Comment: Not a bad solution. I had real trouble with PLL parity, but I played around with it for a while and got rid of it. I still don't understand exactly what I'm doing to get rid of it, though - I wish I really understood how to remove PLL parity usefully, but I totally don't. 3x3x3 solution was pretty bad (40 moves), but I wasn't willing to work harder to try to find something better.


----------



## DavidWoner (Dec 21, 2008)

Mike Hughey said:


> *Clock:* 20.55, 58.93, 21.72, 20.86, 23.77 = *22.12*
> Comment: Second one was almost a DNF, but I caught it and then had to resolve the whole thing.



How was it almost a DNF? I have a feeling you shouldnt have had to resolve the entire thing, since there are short algs to fix individual edge/centers and corners.


----------



## Kit Clement (Dec 21, 2008)

3x3x3: (23.72), 23.84, DNF, (27.72), 25.53: *25.70*


----------



## Mike Hughey (Dec 22, 2008)

Vault312 said:


> Mike Hughey said:
> 
> 
> > *Clock:* 20.55, 58.93, 21.72, 20.86, 23.77 = *22.12*
> ...



You are right.
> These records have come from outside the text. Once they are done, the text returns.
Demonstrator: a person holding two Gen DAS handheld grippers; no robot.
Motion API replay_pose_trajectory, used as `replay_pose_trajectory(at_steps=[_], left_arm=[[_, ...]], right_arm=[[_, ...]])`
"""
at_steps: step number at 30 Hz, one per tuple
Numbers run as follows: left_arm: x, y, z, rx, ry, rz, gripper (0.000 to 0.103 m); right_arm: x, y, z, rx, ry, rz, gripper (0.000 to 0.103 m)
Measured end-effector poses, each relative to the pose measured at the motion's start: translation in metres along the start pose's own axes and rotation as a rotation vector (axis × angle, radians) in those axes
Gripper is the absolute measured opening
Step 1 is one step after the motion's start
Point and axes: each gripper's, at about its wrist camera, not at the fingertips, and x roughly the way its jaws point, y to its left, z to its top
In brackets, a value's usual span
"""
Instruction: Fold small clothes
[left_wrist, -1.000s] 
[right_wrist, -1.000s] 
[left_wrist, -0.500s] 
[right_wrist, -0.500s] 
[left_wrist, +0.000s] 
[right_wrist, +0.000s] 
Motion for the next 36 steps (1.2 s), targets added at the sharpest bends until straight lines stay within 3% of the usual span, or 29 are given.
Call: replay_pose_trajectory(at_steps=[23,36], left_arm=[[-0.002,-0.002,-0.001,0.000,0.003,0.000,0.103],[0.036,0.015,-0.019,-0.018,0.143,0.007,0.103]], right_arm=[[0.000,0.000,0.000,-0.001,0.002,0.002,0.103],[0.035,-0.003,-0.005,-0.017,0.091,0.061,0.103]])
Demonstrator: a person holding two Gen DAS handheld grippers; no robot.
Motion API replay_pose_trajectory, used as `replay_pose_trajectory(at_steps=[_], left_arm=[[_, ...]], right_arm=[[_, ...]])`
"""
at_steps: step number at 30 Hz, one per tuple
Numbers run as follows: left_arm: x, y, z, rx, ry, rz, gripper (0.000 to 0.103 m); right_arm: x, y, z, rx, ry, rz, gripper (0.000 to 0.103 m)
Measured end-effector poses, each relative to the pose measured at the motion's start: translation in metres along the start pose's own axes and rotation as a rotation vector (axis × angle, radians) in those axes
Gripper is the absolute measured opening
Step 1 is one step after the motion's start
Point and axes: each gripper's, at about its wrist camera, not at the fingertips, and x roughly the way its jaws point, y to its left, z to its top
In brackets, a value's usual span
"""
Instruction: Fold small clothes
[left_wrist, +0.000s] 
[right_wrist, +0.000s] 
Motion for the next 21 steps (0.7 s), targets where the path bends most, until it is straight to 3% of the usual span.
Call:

I almost said something about it, but I was too lazy to. I saw it was wrong and actually tried to fix it sensibly, but I got confused because of the time pressure and just messed it up some more. So then I had to resolve the whole thing. I wouldn't normally have had to, but I did this time because I stink.


----------



## AvGalen (Dec 22, 2008)

Mike Hughey said:


> Vault312 said:
> 
> 
> > *FMC:* 23 moves : D2 F D' B' L' D' L2 R2 F' R2 D' F2 R B R' B' R B' D B D' R' F
> ...



I DNF-ed because I ran out of time. I used the inverse scramble and found (what I thaught at the time) a great start for a Roux solve (4 moves, should be obvious from the scramble). I couldn't find a continuation within the hour so I gave up on that idea. Then I tried finding a corners first solution (with the same 4 moves as a start) and I found a crazy way to actually do them (after 2 hours ) in 9 more moves, cancelling 1 move.
I am determined to finish the remaining edge 3 cycle and edge 5 cycle tonight.

Getting a last layer skip is just cheating 


> "only two moves from the ultimate FMC accomplishment-beating the scramble."


I have beaten FMC scrambles before, but that was only because they were 45 or 50 moves


----------



## erc (Dec 23, 2008)

Square-1
25.14 22.56 (20.33) (25.58) 22.55
average:23.42
I am sick
but the result is good=]


----------



## tsaoenator (Dec 23, 2008)

Andy Tsao
3x3x3: 10.88, (18.80), 11.43, (9.58), 9.98 = 10.76 holy s***


----------



## Mirek (Dec 23, 2008)

Vault312 said:


> *FMC:* 23 moves : D2 F D' B' L' D' L2 R2 F' R2 D' F2 R B R' B' R B' D B D' R' F
> 
> premove F to understand:
> 
> ...




Certainly very lucky and nice. Congrats to Vault312! 
BTW, I DNFed this time, skipped last week.


----------



## Stefan (Dec 23, 2008)

3x3x3 Fewest Moves: 35 moves
R L' F B' U D' L' R2 F U' R' D' L2 B' D F' L F B2 L2 D B2 R2 U2 R2 D F2 D' U' B F' L R' D U'
Cheating technique that might still work in competitions with inexperienced judges.


----------



## Mike Hughey (Dec 23, 2008)

StefanPochmann said:


> 3x3x3 Fewest Moves: 35 moves
> R L' F B' U D' L' R2 F U' R' D' L2 B' D F' L F B2 L2 D B2 R2 U2 R2 D F2 D' U' B F' L R' D U'
> Cheating technique that might still work in competitions with inexperienced judges.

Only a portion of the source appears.